Here and there openings like doorways had been cut in the hedge, but it was now too dark to see what lay beyond them.

Almost before the cab had time to draw up before the lighted doorway, Maud had jumped out.

"Here we are at last," she said, with a big sigh of relief, "and here you are, Martin," as a portly looking butler came forward. "That's all right.

Thanks ever so for the lift, Miss Carson. You'll excuse me now, won't you, though. I expect Geoffrey is tearing his hair in the billiard-room."

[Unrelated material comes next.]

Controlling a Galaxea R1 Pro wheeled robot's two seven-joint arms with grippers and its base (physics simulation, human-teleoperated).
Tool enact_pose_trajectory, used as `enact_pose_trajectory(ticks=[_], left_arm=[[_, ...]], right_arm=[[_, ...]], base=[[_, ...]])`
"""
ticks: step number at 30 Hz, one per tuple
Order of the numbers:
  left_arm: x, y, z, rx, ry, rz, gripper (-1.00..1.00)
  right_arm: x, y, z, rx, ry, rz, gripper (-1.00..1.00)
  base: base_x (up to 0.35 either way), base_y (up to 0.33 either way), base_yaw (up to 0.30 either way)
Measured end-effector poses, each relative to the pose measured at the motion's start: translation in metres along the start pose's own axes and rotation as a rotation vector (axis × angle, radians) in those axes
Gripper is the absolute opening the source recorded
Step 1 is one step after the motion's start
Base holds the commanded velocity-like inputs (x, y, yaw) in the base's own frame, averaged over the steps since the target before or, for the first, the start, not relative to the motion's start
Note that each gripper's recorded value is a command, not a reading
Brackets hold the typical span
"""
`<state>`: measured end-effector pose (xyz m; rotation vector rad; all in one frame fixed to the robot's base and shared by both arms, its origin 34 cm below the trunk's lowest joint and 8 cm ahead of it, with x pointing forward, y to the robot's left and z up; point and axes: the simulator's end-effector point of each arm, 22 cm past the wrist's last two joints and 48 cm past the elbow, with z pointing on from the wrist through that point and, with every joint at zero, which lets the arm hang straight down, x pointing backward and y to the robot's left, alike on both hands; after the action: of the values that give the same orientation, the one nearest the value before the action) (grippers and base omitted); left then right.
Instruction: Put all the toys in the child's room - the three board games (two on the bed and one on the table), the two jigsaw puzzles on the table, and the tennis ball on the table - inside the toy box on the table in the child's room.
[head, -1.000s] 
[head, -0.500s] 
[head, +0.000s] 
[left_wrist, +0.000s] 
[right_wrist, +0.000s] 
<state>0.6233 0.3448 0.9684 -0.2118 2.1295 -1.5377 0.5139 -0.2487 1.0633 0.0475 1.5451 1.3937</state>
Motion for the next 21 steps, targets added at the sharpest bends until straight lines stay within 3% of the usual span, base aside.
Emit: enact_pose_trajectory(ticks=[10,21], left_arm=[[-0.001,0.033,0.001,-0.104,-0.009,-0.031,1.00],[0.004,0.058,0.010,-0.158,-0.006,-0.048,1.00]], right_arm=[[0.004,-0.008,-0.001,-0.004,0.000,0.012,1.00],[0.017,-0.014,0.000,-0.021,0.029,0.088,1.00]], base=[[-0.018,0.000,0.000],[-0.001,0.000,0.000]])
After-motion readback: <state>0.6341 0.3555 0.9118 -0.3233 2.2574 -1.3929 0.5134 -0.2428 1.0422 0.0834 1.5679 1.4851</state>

And with that Maud vanished at top speed, and Margaret was left to Martin's guidance. Though Maud's sudden desertion came as an unwelcome surprise to her, Margaret was too tired by this time even to feel shy, and she followed Martin through the hall without any inward tremors of nervousness.

"Miss Carson, Madam," he said, throwing open a door at the far end of the big, square hall they had traversed, and ushering her into a drawing-room whose open French windows gave on to the lawn. The only light in the room, and that was not very much, came from outside, and in the semi-darkness Margaret could just make out a figure seated in a low easy chair partly in and partly out of the window.